Photo by Luke Chesser on Unsplash

Introduction to Graphite

There are numerous monitoring tools available today, which includes Graphite, Prometheus and, Datadog.

While, interest in Prometheus and similar cloud offerings have picked up in the last five years, Graphite is still among the popular choices. (Source: https://graphiteapp.org/#caseStudies)

This blog talks about, how we vertically scaled our compute to achieve 100,000 writes per second. Before we delve into the details, let’s recap a bit about Graphite architecture.

Graphite Architecture

Graphite consists of 3 components.

  • carbon daemons
  • whisper database
  • graphite-web

The carbon daemons is a fast service, which listens for the time series data and either delegates to other carbon daemons or writes to the whisper storage. The whisper storage consists of the time series formatted .wsp files for each metric.

The following representation shows two ways to write to a graphite server: one without the carbon-relay and the other with the carbon-relay. We have used both approaches in our tests.

Writes: Introduce carbon-relay to scale the writes

In the first approach, without the carbon-relay, the application sends metrics in text format to port 2003, or in pickled format to port 2004. The pickled format is more efficient, as it sends the metrics in batches. The carbon-cache daemon, which is designed for high performance writes, is listening to these time series values, then writes to the whisper storage.
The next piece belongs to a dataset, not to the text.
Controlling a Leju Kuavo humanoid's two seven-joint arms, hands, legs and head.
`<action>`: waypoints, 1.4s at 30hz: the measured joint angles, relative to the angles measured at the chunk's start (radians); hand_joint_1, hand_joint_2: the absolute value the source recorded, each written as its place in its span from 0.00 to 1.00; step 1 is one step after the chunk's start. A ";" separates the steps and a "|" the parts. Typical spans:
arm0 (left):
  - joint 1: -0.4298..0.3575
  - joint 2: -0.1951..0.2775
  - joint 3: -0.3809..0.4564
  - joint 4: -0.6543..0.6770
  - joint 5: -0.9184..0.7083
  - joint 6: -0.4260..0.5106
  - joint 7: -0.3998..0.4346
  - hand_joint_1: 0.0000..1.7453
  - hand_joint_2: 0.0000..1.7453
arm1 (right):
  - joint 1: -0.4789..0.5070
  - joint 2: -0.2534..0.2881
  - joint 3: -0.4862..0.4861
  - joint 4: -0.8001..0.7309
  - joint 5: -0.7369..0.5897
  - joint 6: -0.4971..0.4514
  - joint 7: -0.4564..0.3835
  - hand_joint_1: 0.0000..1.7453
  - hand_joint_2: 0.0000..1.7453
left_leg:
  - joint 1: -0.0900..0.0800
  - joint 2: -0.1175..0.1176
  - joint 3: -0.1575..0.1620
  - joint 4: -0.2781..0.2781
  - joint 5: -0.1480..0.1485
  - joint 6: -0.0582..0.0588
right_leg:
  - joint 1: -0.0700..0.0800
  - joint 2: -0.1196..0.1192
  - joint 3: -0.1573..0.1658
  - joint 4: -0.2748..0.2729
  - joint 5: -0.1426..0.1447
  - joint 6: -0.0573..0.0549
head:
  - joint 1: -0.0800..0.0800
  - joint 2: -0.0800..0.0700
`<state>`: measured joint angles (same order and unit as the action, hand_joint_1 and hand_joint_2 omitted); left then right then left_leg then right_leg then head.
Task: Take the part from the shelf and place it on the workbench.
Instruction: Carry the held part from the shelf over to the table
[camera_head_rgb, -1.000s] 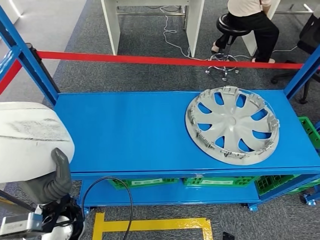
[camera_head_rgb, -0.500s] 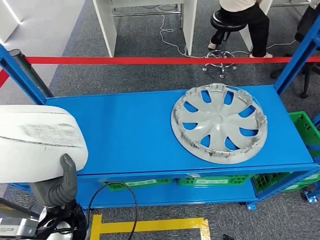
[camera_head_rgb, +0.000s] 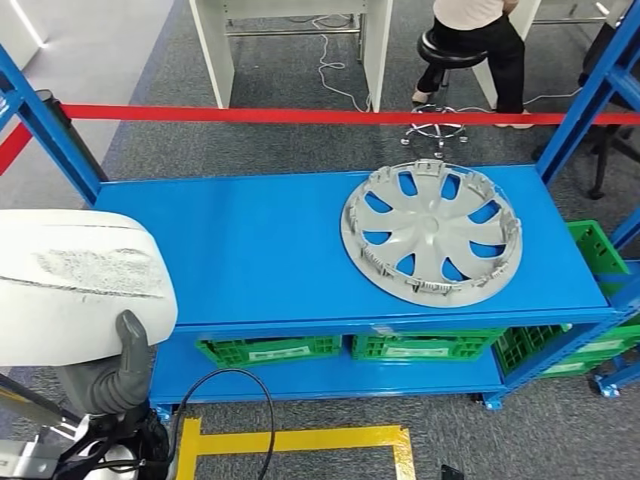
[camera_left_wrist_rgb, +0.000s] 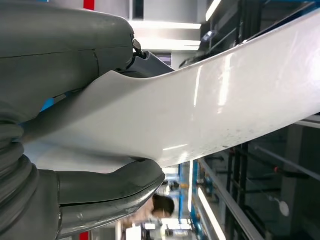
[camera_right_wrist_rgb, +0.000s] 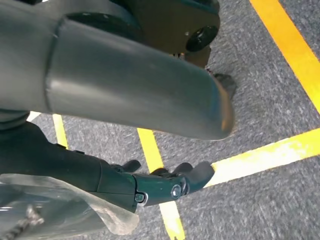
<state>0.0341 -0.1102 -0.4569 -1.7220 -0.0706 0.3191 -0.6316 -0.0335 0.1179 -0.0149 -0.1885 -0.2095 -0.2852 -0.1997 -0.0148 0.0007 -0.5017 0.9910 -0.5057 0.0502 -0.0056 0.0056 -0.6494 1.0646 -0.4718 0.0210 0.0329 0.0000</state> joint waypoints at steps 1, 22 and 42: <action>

In the second approach, you introduce the carbon-relay daemon(s) in front of the carbon-cache daemons for higher performance. The carbon-relay act as metric forwarders to one or more carbon-cache daemons, which in turn writes to the whisper storage. You could use a round robin mechanism or a consistent hashing mechanism to forward the metrics, from the relay to the carbon-cache(s).

We have used the round robin strategy in our implementation.

During READS, the graphite-web comes into play. The api calls the carbon-cache daemon, which queries the whisper database.

Carbon-relay is not used during reads.

Reads: Relay is not used during reads

The graphite-web encompasses a user interface and a web api for rendering graphs. The graphite-web user interface could be replaced by any other third party providers like Grafana, which we have been using in our projects.

While, it is important to do the load tests of reads and writes together, we only focussed on writes, as writes far exceeds the reads in a monitoring application.

Motivation

Our current applications sends around 100K metrics per minute, which boils down to 1500 metrics per second. All our apps are configured to send metrics at one minute intervals. As we create more applications, our needs would increase. With the intention to scale, I dabbled across blog posts on Graphite, containing examples of infrastructure supporting 1 million metrics per second. We wanted to see, if we could ever scale our existing infrastructure to 1 million metrics per second. Would it even be achievable. With that lofty goal in mind, we started our journey to test the limits of our single node system.

HDD or SSD

Since carbon is an I/O intensive service, we wanted to bring in Solid State Drives (SSD) for our load tests. Because of budget constraints, we decided to hammer our existing Hard Disk Drives (HDD) with metrics.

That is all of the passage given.